Figure 1a shows multislice 2D GRE images of a single subject with Cartesian and FRONSAC enhanced sequences at undersampling factors of 2 and 4. Below each are difference images from a fully sampled reference image. Similar data (not shown) was acquired for 2D TSE, 2D T2w-FLAIR, 3D GRE and 3D MP-RAGE. These difference images are quantified as RMSE for each subject and slice, with that data presented as the first panel of Figure 2. Pooled across subjects and slices, the average RMSE at R=4 was 7.6×10-6 vs 2.8×10-6 for Cartesian and FRONSAC-enhanced images, respectively. Figure 3 shows a histogram of the pixel by pixel signal ratio in fully sampled Cartesian and FRONSAC GRE images. The mean intensity ratio across pixels is 1.002 with a standard deviation of 0.145. This result, as well as visual inspection of Figure 1, shows that there is no appreciable contrast change from adding FRONSAC encoding to the acquisition. Figure 4 quantifies SNR of Cartesian vs FRONSAC images, again by subject and slice. This reveals comparable SNR between the images, with means of 300 and 330 for Cartesian and FRONSAC R=2 images and 530 and 450 for R=1. Finally, Figure 5 presents data addressing potential spatially varying resolution in Cartesian vs. FRONSAC images. While it is true that nonlinear gradients generally provide spatially varying resolution, the small moments applied in a FRONSAC image correspond only to acquiring on the order of 4 additional lines in k-space which is unlikely to have a visual impact (e.g. resolution corresponding to a 128 matrix at the center and 132 matrix at the edge).
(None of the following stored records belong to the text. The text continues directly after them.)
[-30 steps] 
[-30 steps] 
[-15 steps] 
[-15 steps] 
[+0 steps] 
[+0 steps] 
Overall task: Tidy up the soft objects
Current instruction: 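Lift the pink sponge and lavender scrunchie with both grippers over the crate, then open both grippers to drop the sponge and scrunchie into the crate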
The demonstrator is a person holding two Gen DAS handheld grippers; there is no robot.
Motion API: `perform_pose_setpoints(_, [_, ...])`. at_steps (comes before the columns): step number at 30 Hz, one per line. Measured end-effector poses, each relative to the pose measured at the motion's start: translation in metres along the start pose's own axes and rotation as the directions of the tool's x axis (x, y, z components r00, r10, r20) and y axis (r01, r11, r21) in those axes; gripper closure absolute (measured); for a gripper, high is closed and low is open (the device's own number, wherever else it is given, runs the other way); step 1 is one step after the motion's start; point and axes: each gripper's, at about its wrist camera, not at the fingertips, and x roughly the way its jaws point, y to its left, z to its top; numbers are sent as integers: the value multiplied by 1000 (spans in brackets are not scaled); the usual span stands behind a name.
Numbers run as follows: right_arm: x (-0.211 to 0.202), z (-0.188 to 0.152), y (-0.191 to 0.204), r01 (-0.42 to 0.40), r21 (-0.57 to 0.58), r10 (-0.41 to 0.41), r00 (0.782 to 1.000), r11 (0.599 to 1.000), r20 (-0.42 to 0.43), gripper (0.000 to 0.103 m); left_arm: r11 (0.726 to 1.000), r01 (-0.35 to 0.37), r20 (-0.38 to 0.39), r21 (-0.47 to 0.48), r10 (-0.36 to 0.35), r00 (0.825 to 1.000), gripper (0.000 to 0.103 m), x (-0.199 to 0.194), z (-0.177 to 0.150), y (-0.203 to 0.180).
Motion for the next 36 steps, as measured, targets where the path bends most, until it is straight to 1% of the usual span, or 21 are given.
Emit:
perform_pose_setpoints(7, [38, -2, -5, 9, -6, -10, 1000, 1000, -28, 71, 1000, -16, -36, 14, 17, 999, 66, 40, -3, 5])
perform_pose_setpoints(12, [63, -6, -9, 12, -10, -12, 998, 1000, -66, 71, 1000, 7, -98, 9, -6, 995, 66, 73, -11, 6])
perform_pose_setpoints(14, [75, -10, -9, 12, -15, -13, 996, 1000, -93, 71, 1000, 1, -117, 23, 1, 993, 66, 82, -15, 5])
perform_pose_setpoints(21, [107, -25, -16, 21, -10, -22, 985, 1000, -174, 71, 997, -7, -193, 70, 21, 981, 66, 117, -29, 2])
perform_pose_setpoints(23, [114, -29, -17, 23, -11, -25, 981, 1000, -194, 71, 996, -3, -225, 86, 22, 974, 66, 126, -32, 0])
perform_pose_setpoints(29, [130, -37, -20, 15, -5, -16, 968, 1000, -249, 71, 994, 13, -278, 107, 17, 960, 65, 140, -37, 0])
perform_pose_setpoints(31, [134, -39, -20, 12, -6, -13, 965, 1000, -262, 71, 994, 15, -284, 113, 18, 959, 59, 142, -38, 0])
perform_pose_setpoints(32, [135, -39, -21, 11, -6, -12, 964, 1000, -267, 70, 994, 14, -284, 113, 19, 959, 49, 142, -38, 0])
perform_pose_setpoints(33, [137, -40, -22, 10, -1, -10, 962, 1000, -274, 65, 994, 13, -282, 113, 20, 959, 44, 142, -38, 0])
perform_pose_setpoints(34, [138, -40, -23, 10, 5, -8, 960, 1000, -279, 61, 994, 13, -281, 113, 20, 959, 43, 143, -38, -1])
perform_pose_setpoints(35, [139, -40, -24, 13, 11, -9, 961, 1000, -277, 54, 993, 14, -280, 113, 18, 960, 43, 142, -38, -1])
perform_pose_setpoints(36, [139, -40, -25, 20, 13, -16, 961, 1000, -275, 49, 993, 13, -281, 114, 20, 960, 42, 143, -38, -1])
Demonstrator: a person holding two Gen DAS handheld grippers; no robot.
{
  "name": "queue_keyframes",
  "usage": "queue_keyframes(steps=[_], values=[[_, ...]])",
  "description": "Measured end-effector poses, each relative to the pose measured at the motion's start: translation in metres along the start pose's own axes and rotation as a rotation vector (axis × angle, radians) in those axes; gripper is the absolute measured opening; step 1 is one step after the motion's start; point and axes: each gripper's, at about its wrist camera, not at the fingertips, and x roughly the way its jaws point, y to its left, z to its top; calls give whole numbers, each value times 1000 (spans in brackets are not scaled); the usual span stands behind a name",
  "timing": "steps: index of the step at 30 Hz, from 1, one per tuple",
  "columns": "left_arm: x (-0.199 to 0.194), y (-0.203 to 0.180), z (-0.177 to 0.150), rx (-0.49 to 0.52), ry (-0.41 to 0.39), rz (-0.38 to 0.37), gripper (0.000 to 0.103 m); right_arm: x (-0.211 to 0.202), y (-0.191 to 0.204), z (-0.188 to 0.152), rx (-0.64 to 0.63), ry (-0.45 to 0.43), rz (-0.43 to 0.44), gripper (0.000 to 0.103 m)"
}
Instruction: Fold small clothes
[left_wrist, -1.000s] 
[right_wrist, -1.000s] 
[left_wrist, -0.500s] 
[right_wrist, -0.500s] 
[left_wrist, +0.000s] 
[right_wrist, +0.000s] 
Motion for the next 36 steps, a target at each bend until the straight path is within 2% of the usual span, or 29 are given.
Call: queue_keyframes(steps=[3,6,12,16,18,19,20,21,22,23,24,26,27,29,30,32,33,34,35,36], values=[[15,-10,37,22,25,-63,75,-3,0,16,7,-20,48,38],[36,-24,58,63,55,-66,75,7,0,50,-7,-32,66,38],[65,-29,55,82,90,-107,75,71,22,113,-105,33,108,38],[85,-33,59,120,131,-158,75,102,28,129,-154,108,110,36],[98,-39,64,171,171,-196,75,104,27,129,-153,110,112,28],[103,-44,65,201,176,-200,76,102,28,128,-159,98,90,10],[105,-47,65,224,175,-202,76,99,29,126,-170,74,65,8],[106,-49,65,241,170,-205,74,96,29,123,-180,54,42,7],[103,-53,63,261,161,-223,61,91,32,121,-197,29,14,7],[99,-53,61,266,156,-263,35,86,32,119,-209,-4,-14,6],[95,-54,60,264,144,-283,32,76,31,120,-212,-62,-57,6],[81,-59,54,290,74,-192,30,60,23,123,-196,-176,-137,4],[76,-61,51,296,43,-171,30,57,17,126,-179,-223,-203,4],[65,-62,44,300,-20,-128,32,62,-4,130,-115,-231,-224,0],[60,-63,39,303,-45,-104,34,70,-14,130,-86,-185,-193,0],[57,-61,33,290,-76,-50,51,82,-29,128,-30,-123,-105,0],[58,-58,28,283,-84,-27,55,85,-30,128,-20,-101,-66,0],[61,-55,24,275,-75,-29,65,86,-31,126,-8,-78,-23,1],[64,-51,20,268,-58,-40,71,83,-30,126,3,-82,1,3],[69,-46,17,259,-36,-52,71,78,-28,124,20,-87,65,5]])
This is illustrated by comparing a zoom of a central vs peripheral ROI in Cartesian and FRONSAC images, which shows no detectable difference in the apparent resolution.

Discussion

Image contrast was degraded both in Cartesian and FRONSAC due to imperfect B1 profiles, potential subject movement, and imperfect shim. However, these are realistic obstacles in clinical scanning, and FRONSAC-enhanced Cartesian imaging appears to show comparable ability to overcome these imperfections. It is important to note that NLG mapping, once performed on a uniform phantom, does not change with coil loading or sample geometry. Therefore, it is mapped once per coil installation, not for each scan, and there was no evidence that it changes with subject.

Conclusion

Data was collected in a cohort of healthy volunteers using a protocol of standard 2D and 3D brain imaging sequences with and without the addition of FRONSAC encoding. Quantitative metrics confirm that FRONSAC encoding shows consistent improvement in the undersampled image quality, while maintaining the contrast, SNR, spatially homogeneous resolution and overall reliability of standard Cartesian imaging.

Acknowledgements

We would like to thank Andrew Dewdney (Siemens) and Terry Nixon for supporting the nonlinear gradient hardware.